Interestingly, the CAO's Audit also emphasized that the IFC Performance Standards always require a review of legal compliance with environmental and social laws which require the oversight of legal advisors. For the EP this is doubly true, since the EP require compliance and due diligence in relation to host country and international environmental and social laws in all cases, and in some cases (non-High Income OECD) additionally compliance and due diligence with the IFC Performance Standards, which are themselves dervied from legal norms in those areas and also require legal compliance in their application.
In lights of such characteristics, it is critical for EPFI legal counsel to be closely involved in overseeing EP implementation, to ensure that the “private regulator” role taken on by their EPFI organisations is carried out in compliance with legal expectations, avoiding misrepresentations or deliberate or negligent failures in oversight of borrowers that could result in legal ramifications.

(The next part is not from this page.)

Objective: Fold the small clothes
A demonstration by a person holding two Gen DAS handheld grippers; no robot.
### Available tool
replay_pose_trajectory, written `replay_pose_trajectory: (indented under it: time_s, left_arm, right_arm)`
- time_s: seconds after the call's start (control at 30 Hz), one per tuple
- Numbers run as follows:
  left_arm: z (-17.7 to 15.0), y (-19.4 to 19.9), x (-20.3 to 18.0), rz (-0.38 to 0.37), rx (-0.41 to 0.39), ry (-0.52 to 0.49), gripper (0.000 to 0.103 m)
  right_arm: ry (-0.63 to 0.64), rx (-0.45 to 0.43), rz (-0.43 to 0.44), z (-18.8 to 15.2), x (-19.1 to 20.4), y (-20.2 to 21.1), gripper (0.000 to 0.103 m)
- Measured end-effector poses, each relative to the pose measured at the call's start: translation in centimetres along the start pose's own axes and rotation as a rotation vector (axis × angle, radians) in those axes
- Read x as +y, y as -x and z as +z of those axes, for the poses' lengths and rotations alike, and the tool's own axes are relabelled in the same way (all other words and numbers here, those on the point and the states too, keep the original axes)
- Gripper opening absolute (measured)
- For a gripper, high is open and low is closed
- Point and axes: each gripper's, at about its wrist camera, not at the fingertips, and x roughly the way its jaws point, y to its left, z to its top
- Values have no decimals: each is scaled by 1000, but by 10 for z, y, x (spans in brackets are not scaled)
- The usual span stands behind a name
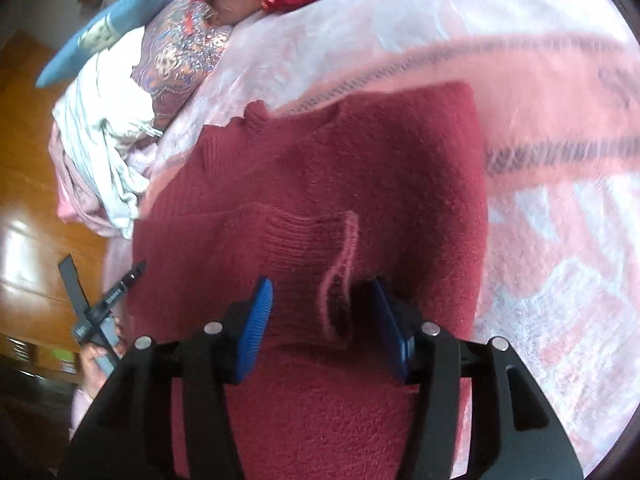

Practically speaking, as I wrote in my recent article for the International Financial Law Review "Making the Sustainability Case", the role of legal is most essential in the independent review process required by Principle 7. Legal's role in the independent review process should be in part to vet the “Sustainability Case” of the project. This would require the involvement of several sub-specialist external legal counsel, with expertise on particular risks affecting the project – be they labour risks, occupational health and safety risks, human rights risks, indigenous relations risks or environmental risks. These specialist external legal advisors can aid the in-house counsel’s due diligence efforts by providing the technical expertise necessary to assess the project’s environmental and social risks. The review will culminate in advice regarding the Action Plan necessary to mitigate legal and reputational risks and achieve compliance on the project.
The benefit of this approach is a legally sound opinion on the environmental and social risks of the project that would not be possible in the absence of effective participation by legal counsel – internal and external. Such an approach also aligns the EP implementation process with its true nature as a private regulatory process (which will likely come more pronounced in light of the CAO's findings and global trends).
Conclusions:
The CAO Audit highlights an inevitable trend towards understanding EP implementation as a regulatory compliance rather than credit risk compliance process. This trend and the implications for internal EPFI processes should be critically evaluated by EPFI, particularly in any reviews scheduled to coincide with the implementation of EP III which is due to be released in 2013.
3 comments:
Dear Michael,
You raise some very interesting and valid points with the potential of liability implication fro wrong categorisation and the like. My concern with the Equator Principles, coming from the environmental science, impact assessment and management field is its heavy reliance on EIA and EMP. What is worrying is that it seems to completely overlook the difficulties with the application (and shortfalls?) of these tools.
It's a good point Zsu, and goes more fundamentally to whether the IFC or EP approach is the best approach for promoting sustainability. I'd be interested to hear what your views are on what shortcomings you are particularly thinking of and any thoughts on how to improve the process?
What are realistic alternatives for an EP bank, other than to require an EIA and EMS that are commensurate to risk?